-- WHAT YOU WILL DO --
Which of the lines below hold the word "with"? Pull each of them out.

-- INFORMATION PROVIDED --
▶

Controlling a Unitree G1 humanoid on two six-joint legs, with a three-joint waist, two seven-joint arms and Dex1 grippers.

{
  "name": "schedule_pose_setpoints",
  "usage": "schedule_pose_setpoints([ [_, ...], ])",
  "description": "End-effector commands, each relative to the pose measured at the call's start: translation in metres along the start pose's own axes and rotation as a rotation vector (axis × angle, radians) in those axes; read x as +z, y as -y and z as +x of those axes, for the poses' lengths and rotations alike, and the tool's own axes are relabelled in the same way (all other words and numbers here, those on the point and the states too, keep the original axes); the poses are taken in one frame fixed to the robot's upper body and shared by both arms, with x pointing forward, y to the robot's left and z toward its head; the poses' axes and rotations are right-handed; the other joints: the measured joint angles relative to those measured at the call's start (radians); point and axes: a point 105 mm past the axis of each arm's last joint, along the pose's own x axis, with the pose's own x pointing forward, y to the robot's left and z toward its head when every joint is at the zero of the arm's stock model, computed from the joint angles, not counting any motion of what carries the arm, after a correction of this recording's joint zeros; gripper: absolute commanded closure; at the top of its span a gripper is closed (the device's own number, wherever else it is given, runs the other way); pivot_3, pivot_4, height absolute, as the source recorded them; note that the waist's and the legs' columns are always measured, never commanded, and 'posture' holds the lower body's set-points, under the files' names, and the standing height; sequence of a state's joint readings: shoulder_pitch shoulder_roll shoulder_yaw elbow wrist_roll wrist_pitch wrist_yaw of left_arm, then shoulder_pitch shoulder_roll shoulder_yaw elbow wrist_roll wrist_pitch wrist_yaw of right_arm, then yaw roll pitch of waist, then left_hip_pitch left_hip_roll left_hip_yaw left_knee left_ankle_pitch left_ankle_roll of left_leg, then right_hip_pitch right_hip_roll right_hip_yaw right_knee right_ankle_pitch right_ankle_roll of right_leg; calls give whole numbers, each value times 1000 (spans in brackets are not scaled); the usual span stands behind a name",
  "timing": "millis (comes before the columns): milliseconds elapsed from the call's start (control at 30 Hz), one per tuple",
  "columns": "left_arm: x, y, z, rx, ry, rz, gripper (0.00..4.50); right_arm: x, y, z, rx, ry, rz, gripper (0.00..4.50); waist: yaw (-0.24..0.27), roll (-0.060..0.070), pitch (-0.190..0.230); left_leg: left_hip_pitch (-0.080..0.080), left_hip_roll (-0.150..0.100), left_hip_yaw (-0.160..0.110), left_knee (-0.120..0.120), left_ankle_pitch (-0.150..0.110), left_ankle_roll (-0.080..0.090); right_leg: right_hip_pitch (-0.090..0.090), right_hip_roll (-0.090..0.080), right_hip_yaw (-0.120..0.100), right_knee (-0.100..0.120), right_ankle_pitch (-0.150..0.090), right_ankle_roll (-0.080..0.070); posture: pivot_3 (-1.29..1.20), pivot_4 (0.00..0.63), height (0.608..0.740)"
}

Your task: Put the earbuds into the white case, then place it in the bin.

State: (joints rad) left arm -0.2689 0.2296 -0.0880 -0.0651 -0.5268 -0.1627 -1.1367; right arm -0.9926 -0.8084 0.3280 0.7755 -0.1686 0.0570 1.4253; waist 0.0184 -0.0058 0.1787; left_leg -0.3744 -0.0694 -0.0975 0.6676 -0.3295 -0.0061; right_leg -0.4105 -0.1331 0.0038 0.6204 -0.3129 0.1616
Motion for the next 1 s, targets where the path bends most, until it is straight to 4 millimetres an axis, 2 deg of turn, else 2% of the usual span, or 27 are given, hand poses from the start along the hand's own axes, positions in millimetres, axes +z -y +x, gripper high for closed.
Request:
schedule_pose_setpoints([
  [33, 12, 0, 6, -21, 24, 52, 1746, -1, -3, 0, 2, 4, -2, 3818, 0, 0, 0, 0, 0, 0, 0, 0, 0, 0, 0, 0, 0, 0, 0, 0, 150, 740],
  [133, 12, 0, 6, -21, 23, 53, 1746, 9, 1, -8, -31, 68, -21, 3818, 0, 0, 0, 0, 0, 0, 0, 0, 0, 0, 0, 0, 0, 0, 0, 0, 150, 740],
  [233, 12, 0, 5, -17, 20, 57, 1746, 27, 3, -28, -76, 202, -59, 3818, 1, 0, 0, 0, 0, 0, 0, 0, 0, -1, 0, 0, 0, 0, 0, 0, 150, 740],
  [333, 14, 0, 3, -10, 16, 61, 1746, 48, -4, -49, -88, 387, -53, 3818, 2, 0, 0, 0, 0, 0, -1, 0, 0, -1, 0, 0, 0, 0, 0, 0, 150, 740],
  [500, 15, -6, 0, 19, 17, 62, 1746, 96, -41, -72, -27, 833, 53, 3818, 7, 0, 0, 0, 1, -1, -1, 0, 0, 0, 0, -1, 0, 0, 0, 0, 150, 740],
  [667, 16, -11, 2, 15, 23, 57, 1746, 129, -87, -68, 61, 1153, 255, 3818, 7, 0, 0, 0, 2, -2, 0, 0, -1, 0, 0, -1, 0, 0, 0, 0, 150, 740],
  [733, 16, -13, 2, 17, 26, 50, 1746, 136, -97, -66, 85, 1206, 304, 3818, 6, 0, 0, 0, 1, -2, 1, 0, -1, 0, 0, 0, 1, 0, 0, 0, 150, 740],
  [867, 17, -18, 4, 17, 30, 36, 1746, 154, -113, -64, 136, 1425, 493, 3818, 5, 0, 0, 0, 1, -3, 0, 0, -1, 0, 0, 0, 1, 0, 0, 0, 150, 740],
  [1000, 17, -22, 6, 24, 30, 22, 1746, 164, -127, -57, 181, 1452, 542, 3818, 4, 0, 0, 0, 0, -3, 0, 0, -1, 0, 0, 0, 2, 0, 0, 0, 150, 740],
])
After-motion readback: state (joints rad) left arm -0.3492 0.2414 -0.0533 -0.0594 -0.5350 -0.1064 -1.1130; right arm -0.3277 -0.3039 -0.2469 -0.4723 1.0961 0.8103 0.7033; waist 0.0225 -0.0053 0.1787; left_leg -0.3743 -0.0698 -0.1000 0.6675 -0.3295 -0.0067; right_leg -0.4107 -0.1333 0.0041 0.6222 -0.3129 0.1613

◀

-- EXERCISE ANSWER --
Controlling a Unitree G1 humanoid on two six-joint legs, with a three-joint waist, two seven-joint arms and Dex1 grippers.
  "description": "End-effector commands, each relative to the pose measured at the call's start: translation in metres along the start pose's own axes and rotation as a rotation vector (axis × angle, radians) in those axes; read x as +z, y as -y and z as +x of those axes, for the poses' lengths and rotations alike, and the tool's own axes are relabelled in the same way (all other words and numbers here, those on the point and the states too, keep the original axes); the poses are taken in one frame fixed to the robot's upper body and shared by both arms, with x pointing forward, y to the robot's left and z toward its head; the poses' axes and rotations are right-handed; the other joints: the measured joint angles relative to those measured at the call's start (radians); point and axes: a point 105 mm past the axis of each arm's last joint, along the pose's own x axis, with the pose's own x pointing forward, y to the robot's left and z toward its head when every joint is at the zero of the arm's stock model, computed from the joint angles, not counting any motion of what carries the arm, after a correction of this recording's joint zeros; gripper: absolute commanded closure; at the top of its span a gripper is closed (the device's own number, wherever else it is given, runs the other way); pivot_3, pivot_4, height absolute, as the source recorded them; note that the waist's and the legs' columns are always measured, never commanded, and 'posture' holds the lower body's set-points, under the files' names, and the standing height; sequence of a state's joint readings: shoulder_pitch shoulder_roll shoulder_yaw elbow wrist_roll wrist_pitch wrist_yaw of left_arm, then shoulder_pitch shoulder_roll shoulder_yaw elbow wrist_roll wrist_pitch wrist_yaw of right_arm, then yaw roll pitch of waist, then left_hip_pitch left_hip_roll left_hip_yaw left_knee left_ankle_pitch left_ankle_roll of left_leg, then right_hip_pitch right_hip_roll right_hip_yaw right_knee right_ankle_pitch right_ankle_roll of right_leg; calls give whole numbers, each value times 1000 (spans in brackets are not scaled); the usual span stands behind a name",

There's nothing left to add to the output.